In his testimony, Tillman noted that supporters of the bill had described it as preventing cities around the state from imposing a hodgepodge of regulations on pipeline companies.
“That is understandable,” Tillman said, but it’s not what the bill would do. Texas cities are already pre-empted by state and federal law from imposing safety standards on pipelines, he said.
What the bill would actually do, he said, would be to prevent city ordinances of any type relating to the gas pipeline industry, effectively destroying cities’ ability to implement comprehensive plans or zoning and potentially turning many communities into heavy industrial areas.
Sharon Wilson, a well-known blogger about the drilling industry and Texas representative for the Oil and Gas Accountability Project, agreed with Tillman’s assessment but said the bill does even more.

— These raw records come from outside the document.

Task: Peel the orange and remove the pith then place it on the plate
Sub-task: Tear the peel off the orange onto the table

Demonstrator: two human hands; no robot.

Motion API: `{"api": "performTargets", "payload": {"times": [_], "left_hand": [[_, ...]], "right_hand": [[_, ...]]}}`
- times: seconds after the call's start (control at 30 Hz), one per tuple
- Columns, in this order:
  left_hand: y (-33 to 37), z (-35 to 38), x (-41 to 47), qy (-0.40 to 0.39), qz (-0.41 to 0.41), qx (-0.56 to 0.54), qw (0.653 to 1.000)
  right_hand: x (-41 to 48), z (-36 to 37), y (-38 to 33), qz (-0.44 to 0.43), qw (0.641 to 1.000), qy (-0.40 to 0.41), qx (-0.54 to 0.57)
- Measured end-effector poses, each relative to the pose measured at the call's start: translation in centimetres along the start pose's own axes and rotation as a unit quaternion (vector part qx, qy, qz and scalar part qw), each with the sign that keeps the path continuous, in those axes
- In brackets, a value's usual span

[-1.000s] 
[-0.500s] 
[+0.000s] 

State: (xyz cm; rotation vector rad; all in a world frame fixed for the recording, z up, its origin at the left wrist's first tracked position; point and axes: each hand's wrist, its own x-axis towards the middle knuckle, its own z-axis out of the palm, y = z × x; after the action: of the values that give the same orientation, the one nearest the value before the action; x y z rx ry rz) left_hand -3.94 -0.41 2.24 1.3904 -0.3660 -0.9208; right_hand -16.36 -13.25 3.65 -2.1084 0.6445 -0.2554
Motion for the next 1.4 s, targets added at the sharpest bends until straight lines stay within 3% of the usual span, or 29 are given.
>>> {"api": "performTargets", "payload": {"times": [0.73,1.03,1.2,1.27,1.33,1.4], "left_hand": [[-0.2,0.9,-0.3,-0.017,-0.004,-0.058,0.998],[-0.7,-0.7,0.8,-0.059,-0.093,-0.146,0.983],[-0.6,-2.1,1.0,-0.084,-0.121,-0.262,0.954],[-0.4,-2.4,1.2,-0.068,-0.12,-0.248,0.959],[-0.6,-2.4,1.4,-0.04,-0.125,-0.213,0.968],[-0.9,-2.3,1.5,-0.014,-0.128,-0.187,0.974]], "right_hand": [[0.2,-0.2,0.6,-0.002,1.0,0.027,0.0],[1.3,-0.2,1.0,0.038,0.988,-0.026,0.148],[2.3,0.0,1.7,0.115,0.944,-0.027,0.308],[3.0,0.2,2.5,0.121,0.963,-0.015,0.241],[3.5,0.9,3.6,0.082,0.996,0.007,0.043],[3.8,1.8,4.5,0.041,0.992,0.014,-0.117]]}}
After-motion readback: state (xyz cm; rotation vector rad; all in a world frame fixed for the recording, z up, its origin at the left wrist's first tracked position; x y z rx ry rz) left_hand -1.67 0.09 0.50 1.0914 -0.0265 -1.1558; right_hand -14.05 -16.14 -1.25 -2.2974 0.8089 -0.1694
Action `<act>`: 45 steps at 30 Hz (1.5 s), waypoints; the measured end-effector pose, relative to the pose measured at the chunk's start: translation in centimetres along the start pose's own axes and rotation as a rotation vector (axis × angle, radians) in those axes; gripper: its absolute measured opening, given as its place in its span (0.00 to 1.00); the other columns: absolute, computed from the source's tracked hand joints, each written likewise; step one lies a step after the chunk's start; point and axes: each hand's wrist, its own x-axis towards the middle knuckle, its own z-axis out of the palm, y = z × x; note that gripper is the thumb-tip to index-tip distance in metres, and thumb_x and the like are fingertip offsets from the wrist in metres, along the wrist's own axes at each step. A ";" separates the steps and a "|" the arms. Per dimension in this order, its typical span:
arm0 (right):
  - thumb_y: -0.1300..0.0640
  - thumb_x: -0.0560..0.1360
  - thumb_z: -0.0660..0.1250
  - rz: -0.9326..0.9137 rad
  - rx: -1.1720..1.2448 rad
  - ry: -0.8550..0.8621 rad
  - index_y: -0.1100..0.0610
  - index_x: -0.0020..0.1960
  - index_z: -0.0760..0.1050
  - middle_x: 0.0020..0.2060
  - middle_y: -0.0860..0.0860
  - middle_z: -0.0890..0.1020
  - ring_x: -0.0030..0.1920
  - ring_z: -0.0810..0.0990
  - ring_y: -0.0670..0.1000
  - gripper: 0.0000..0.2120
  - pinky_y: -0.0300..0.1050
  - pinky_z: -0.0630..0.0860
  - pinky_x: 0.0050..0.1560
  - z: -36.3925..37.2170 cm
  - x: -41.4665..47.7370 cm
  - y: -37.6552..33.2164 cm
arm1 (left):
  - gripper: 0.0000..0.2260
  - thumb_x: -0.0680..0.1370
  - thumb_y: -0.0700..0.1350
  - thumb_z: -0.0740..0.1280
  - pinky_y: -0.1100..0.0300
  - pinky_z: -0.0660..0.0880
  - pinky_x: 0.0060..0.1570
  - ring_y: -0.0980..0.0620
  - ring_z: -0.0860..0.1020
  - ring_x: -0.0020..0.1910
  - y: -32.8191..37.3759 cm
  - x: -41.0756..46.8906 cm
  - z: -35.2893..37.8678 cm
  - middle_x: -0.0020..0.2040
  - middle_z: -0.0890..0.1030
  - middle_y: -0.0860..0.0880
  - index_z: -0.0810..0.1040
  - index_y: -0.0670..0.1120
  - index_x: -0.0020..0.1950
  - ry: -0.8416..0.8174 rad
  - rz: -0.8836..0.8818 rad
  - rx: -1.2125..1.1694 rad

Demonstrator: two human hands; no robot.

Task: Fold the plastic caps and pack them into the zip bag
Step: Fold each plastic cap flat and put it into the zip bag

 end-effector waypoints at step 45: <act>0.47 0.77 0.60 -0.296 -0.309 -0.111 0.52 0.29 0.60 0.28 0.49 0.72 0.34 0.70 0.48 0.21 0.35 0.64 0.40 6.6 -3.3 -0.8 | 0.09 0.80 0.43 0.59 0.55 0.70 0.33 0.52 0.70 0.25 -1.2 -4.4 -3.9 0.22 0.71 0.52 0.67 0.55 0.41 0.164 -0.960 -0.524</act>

“If that bill passes or is attached as an amendment to another bill which passes,” she said, “it will open the door to other industries claiming they were treated unfairly by municipalities and subsequently getting exceptions as well, until nothing could be regulated by the cities themselves.”
The Weekly contacted several groups representing the oil and gas industry, including the Barnett Shale Energy Education Council, but got no response to requests for comment.
Retired physicist and outspoken urban gas drilling critic Jerry Lobdill wrote in an e-mail that the city council had behaved as if the two bills did not exist. “They ignored it and no doubt hoped that we would ignore it too,” he said. “The conclusion is that they serve the oil and gas industry, not the public.”
Several observers, including Burnam, said the most likely piece of legislation for the home-rule limitations to be attached to would be what’s known as the sunset bill for the Texas Railroad Commission, essentially authorizing the continued operation of that agency, the state’s main regulatory body over the gas drilling and pipeline industries.
The Railroad Commission sunset bill has been passed by the Senate and sent to the House. If the House amends the bill — such as by adding the home-rule limitations — the measure would then have to go back to the Senate for consideration of those changes. If the Senate doesn’t approve all the changes, the bill would go to a conference committee to hammer out a compromise. Any compromise would then have to be approved by both houses before being sent to the governor.
Burnam said he will be looking for last-minute changes to the sunset bill and other legislation to which the home-rule limits could be attached.
“I will be monitoring … amendments on the floor,” he said.
Refresh my memory. Isn’t council member Danny Scarth the chair of the legislative committee? THAT WOULD EXPLAIN A GREAT DEAL!
If our legislators met year round or at least every year for 6 months maybe there wouldn’t be so much of the usual last minute rush to get bills out of committee. Our state is too big and too complicated in the 21st Century to only meet every other year. Most people have no idea what is going on in Austin.
Our local news programs hardly mention the critical work that will affect all Texans for many years to come. Watching the legislative committee meetings with the currently antiquated online system requires a lot of patience. They place the cameras in the back of the room and the people that testify are never shown from the front. The legislators are a big blur.
Our large cities do a much better job than our state. With Austin being such a progressive city, it’s shameful that technology continues to be such a HUGE issue for our state ~ especially when most Texans can’t get to Austin. All of this keeps us entrenched in a time warp.